TASK BRIEF:
Each line below is to be written out once more, precisely as given.

(Stored entries)

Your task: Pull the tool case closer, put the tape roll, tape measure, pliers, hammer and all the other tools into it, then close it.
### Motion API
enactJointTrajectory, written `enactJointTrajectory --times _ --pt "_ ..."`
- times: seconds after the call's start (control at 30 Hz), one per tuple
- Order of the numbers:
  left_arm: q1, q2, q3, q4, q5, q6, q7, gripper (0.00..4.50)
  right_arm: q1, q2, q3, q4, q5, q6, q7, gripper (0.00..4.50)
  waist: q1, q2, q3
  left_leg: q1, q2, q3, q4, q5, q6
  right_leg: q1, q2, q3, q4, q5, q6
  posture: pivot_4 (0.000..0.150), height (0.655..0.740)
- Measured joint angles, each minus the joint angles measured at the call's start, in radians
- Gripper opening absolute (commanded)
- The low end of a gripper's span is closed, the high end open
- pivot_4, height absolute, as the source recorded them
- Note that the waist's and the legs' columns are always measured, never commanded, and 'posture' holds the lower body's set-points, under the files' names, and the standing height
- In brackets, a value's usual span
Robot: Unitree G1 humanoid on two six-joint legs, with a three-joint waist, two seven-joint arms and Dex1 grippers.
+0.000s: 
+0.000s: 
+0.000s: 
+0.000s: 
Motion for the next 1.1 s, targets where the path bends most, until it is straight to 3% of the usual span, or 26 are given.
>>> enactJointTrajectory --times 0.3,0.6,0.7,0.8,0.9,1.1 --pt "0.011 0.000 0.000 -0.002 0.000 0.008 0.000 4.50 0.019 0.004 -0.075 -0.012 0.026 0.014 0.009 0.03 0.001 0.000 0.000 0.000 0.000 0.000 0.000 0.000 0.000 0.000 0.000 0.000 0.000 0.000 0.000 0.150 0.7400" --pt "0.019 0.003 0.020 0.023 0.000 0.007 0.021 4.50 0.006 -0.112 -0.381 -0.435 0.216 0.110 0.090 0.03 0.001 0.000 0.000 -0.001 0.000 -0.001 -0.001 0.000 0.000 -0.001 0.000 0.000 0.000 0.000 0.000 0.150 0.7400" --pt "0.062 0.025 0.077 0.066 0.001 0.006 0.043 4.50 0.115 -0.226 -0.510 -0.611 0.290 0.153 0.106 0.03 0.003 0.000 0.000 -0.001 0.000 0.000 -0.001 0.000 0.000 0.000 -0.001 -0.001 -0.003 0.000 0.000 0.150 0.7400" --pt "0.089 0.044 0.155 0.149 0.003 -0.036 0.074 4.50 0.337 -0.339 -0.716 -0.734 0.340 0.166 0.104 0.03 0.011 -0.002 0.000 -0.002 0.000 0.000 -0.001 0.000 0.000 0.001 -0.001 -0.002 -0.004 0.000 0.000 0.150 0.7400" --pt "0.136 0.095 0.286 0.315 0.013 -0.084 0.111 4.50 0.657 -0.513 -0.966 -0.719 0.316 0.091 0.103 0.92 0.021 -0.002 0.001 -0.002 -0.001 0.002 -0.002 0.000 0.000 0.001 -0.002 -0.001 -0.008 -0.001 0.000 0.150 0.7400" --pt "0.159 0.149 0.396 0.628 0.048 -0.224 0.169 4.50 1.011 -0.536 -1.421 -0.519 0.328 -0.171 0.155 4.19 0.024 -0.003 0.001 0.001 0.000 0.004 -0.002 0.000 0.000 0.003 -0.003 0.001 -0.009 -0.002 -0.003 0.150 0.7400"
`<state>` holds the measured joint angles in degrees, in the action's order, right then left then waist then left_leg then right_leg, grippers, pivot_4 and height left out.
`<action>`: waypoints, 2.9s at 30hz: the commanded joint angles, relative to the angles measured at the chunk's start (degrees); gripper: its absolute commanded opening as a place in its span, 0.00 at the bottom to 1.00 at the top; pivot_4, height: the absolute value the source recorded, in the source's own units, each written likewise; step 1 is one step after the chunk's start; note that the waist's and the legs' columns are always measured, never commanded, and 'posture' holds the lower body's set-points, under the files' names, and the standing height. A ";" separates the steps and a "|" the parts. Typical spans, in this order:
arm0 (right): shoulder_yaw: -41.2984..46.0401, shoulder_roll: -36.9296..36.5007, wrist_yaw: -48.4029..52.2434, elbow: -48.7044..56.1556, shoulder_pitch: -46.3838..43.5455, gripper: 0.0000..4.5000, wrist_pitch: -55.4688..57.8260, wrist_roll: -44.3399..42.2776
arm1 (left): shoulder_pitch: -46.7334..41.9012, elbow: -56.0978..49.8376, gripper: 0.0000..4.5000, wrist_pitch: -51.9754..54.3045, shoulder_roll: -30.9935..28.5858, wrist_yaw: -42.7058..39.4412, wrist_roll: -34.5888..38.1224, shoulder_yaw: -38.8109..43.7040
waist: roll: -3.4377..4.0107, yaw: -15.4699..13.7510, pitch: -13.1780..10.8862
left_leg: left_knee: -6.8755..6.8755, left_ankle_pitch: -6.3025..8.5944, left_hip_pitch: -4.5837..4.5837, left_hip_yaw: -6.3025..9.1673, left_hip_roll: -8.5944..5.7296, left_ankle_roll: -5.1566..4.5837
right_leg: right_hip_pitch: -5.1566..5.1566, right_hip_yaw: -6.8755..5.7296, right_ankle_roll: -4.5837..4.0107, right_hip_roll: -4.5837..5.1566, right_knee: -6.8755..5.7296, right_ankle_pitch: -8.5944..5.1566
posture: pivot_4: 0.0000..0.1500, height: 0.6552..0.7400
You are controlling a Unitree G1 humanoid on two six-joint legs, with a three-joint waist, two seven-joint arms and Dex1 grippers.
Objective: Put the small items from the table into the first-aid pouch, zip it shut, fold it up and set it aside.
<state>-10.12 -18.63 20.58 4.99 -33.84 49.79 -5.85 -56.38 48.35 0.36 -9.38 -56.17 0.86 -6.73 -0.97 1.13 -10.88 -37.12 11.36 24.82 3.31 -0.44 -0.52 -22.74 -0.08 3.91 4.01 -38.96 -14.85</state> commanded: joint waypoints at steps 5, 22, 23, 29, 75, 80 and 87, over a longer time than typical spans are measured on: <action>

ANSWER FOR THE TASK:
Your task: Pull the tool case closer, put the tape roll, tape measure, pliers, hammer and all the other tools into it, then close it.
### Motion API
enactJointTrajectory, written `enactJointTrajectory --times _ --pt "_ ..."`
- times: seconds after the call's start (control at 30 Hz), one per tuple
- Order of the numbers:
  left_arm: q1, q2, q3, q4, q5, q6, q7, gripper (0.00..4.50)
  right_arm: q1, q2, q3, q4, q5, q6, q7, gripper (0.00..4.50)
  waist: q1, q2, q3
  left_leg: q1, q2, q3, q4, q5, q6
  right_leg: q1, q2, q3, q4, q5, q6
  posture: pivot_4 (0.000..0.150), height (0.655..0.740)
- Measured joint angles, each minus the joint angles measured at the call's start, in radians
- Gripper opening absolute (commanded)
- The low end of a gripper's span is closed, the high end open
- pivot_4, height absolute, as the source recorded them
- Note that the waist's and the legs' columns are always measured, never commanded, and 'posture' holds the lower body's set-points, under the files' names, and the standing height
- In brackets, a value's usual span
Robot: Unitree G1 humanoid on two six-joint legs, with a three-joint waist, two seven-joint arms and Dex1 grippers.
+0.000s: 
+0.000s: 
+0.000s: 
+0.000s: 
Motion for the next 1.1 s, targets where the path bends most, until it is straight to 3% of the usual span, or 26 are given.
>>> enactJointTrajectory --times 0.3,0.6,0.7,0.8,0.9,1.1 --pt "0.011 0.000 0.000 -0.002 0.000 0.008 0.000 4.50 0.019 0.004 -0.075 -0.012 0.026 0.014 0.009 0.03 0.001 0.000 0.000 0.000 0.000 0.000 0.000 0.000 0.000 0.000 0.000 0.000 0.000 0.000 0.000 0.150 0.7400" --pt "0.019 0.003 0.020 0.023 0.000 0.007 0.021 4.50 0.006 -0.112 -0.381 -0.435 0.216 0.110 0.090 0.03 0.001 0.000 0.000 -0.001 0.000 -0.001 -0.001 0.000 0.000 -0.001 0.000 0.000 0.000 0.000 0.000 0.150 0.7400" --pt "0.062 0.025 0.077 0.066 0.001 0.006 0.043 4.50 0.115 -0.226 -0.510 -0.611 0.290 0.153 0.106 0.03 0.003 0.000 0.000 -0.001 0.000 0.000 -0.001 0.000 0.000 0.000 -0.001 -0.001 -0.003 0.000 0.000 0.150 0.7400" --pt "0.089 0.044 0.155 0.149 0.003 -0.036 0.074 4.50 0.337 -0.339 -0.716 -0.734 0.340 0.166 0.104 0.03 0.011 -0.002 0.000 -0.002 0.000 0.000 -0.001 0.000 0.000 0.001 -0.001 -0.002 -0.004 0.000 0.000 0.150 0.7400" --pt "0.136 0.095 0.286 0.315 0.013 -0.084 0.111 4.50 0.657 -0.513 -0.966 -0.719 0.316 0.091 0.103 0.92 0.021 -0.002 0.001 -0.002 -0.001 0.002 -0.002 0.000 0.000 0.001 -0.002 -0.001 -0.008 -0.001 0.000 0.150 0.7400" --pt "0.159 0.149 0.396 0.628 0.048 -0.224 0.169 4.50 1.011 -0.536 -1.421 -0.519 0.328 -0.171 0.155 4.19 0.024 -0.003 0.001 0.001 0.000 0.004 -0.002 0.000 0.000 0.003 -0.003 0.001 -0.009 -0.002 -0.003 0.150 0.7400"
`<state>` holds the measured joint angles in degrees, in the action's order, right then left then waist then left_leg then right_leg, grippers, pivot_4 and height left out.
`<action>`: waypoints, 2.9s at 30hz: the commanded joint angles, relative to the angles measured at the chunk's start (degrees); gripper: its absolute commanded opening as a place in its span, 0.00 at the bottom to 1.00 at the top; pivot_4, height: the absolute value the source recorded, in the source's own units, each written likewise; step 1 is one step after the chunk's start; note that the waist's and the legs' columns are always measured, never commanded, and 'posture' holds the lower body's set-points, under the files' names, and the standing height. A ";" separates the steps and a "|" the parts. Typical spans, in this order:
arm0 (right): shoulder_yaw: -41.2984..46.0401, shoulder_roll: -36.9296..36.5007, wrist_yaw: -48.4029..52.2434, elbow: -48.7044..56.1556, shoulder_pitch: -46.3838..43.5455, gripper: 0.0000..4.5000, wrist_pitch: -55.4688..57.8260, wrist_roll: -44.3399..42.2776
arm1 (left): shoulder_pitch: -46.7334..41.9012, elbow: -56.0978..49.8376, gripper: 0.0000..4.5000, wrist_pitch: -51.9754..54.3045, shoulder_roll: -30.9935..28.5858, wrist_yaw: -42.7058..39.4412, wrist_roll: -34.5888..38.1224, shoulder_yaw: -38.8109..43.7040
waist: roll: -3.4377..4.0107, yaw: -15.4699..13.7510, pitch: -13.1780..10.8862
left_leg: left_knee: -6.8755..6.8755, left_ankle_pitch: -6.3025..8.5944, left_hip_pitch: -4.5837..4.5837, left_hip_yaw: -6.3025..9.1673, left_hip_roll: -8.5944..5.7296, left_ankle_roll: -5.1566..4.5837
right_leg: right_hip_pitch: -5.1566..5.1566, right_hip_yaw: -6.8755..5.7296, right_ankle_roll: -4.5837..4.0107, right_hip_roll: -4.5837..5.1566, right_knee: -6.8755..5.7296, right_ankle_pitch: -8.5944..5.1566
posture: pivot_4: 0.0000..0.1500, height: 0.6552..0.7400
You are controlling a Unitree G1 humanoid on two six-joint legs, with a three-joint waist, two seven-joint arms and Dex1 grippers.
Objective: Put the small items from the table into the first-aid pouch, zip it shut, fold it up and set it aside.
<state>-10.12 -18.63 20.58 4.99 -33.84 49.79 -5.85 -56.38 48.35 0.36 -9.38 -56.17 0.86 -6.73 -0.97 1.13 -10.88 -37.12 11.36 24.82 3.31 -0.44 -0.52 -22.74 -0.08 3.91 4.01 -38.96 -14.85</state> commanded: joint waypoints at steps 5, 22, 23, 29, 75, 80 and 87, over a longer time than typical spans are measured on: <action>

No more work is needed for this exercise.